INFORMATION GIVEN >>
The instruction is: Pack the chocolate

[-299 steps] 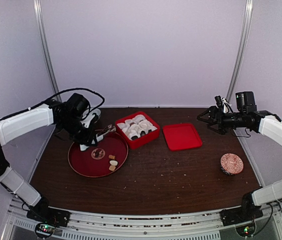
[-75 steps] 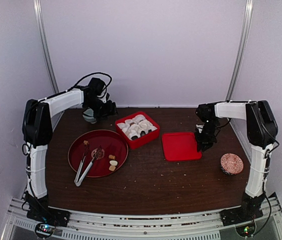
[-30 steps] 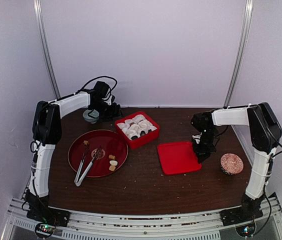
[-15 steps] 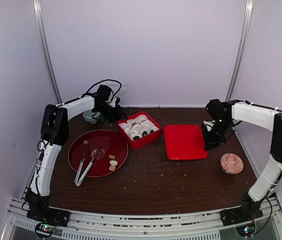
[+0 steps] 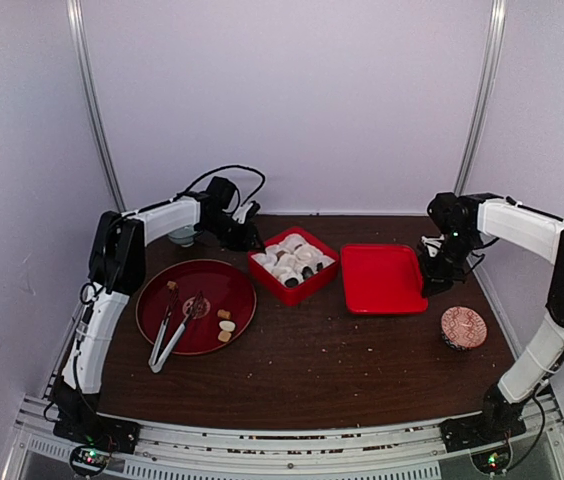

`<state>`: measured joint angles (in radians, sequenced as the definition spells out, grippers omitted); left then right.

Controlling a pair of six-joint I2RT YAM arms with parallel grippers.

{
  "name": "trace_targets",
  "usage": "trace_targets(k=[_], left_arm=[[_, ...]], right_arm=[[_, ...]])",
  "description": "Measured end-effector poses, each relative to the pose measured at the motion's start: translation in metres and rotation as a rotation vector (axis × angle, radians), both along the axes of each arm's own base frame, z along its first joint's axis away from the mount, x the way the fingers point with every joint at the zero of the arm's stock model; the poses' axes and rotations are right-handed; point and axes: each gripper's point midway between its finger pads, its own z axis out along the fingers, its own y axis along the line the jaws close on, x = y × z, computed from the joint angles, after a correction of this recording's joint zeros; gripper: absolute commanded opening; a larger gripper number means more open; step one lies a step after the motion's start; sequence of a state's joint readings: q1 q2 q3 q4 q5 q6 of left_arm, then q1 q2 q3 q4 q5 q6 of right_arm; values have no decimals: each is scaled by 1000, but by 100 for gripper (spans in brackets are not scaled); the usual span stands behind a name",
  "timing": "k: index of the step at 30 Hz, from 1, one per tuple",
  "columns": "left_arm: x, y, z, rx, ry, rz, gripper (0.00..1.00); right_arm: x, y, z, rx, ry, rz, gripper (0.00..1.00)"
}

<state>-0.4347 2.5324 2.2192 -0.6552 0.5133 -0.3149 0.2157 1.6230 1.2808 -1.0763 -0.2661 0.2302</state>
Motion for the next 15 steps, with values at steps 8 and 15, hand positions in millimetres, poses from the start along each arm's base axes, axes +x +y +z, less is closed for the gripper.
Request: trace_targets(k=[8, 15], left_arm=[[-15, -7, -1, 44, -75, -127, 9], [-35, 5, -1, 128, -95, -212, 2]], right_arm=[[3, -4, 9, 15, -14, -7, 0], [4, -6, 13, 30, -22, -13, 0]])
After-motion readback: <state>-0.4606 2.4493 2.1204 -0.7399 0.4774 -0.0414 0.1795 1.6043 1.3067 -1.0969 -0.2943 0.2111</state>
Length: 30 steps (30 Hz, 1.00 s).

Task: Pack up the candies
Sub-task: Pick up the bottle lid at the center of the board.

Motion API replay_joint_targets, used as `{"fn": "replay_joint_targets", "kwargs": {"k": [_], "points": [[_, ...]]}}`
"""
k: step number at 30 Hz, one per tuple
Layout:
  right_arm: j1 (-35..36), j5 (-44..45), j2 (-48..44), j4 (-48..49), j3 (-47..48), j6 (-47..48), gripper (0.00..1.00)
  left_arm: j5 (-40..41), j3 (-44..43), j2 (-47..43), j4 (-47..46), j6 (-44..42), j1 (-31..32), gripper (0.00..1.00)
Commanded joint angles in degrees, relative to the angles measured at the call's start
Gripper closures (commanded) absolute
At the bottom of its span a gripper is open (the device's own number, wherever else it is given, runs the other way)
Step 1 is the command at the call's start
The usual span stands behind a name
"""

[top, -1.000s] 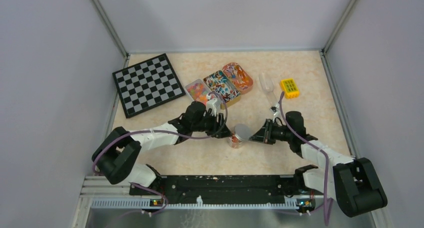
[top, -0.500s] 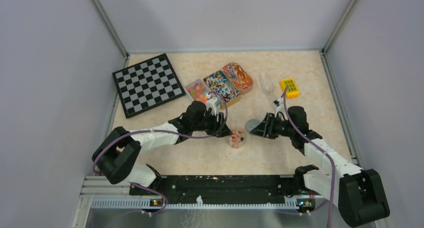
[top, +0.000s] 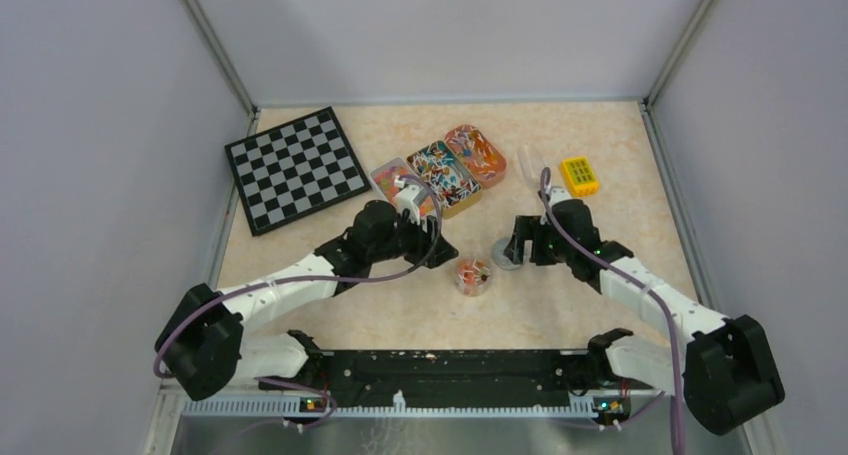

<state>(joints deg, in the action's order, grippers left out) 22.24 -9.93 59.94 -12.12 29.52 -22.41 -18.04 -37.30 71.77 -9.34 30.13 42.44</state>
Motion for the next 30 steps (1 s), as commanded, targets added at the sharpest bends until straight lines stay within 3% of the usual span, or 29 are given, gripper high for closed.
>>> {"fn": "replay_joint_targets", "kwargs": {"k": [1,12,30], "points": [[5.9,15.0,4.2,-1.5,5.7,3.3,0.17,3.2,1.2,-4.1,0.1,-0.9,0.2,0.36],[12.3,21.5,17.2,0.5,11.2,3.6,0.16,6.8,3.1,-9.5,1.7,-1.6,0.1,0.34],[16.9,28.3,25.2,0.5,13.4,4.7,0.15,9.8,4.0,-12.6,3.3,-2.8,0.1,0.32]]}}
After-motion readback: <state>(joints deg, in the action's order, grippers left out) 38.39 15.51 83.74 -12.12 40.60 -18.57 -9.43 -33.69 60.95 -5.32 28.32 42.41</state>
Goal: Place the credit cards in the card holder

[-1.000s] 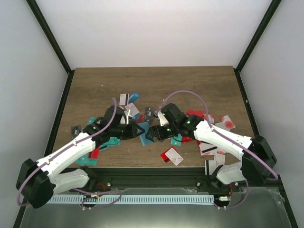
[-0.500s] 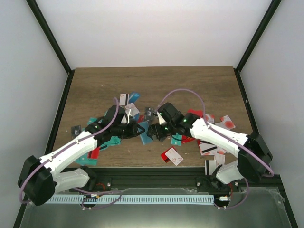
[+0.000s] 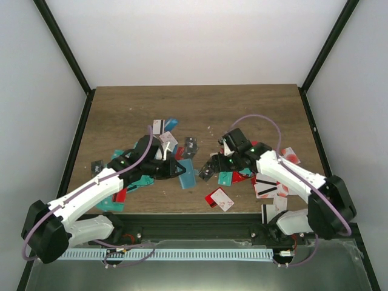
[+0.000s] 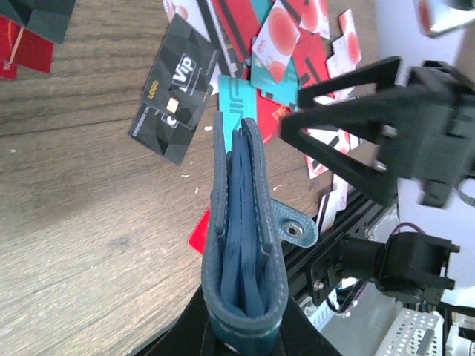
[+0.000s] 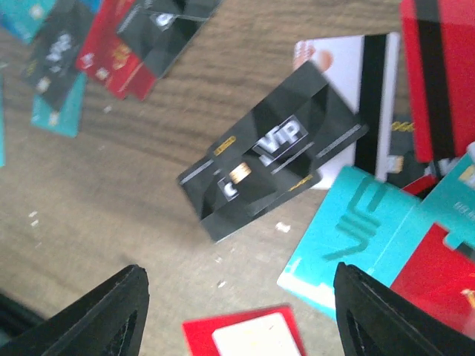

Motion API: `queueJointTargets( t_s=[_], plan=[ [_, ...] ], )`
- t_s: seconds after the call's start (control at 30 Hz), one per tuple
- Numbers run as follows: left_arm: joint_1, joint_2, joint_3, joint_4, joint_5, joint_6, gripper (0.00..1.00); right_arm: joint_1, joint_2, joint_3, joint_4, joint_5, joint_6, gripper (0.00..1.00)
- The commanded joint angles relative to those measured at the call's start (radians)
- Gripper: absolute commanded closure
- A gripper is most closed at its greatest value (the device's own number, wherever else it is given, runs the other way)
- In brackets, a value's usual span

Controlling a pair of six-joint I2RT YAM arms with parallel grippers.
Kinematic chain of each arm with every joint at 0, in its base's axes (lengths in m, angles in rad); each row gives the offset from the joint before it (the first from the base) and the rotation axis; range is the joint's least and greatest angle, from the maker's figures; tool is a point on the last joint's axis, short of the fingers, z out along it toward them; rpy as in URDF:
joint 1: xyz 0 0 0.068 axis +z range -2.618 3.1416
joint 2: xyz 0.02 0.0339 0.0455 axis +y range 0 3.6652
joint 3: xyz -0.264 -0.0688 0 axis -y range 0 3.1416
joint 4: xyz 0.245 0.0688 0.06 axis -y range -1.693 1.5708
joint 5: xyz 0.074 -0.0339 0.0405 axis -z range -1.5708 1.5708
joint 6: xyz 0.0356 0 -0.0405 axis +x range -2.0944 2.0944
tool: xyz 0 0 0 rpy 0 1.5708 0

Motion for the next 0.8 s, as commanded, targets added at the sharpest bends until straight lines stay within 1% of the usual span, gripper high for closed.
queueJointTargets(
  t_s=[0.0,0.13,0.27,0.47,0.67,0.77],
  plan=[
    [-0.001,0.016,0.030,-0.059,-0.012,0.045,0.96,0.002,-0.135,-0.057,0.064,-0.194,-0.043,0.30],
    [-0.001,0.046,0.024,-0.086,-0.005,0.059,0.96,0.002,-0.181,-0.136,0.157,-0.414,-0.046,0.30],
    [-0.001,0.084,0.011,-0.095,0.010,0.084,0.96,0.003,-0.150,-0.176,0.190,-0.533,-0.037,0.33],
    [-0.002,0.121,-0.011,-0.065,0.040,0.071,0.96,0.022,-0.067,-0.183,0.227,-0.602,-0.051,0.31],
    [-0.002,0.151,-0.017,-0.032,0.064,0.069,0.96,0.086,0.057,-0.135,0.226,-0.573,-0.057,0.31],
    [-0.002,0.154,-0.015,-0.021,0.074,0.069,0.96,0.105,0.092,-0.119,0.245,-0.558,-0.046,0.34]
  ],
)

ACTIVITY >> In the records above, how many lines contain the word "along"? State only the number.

YOUR SOLUTION >> 3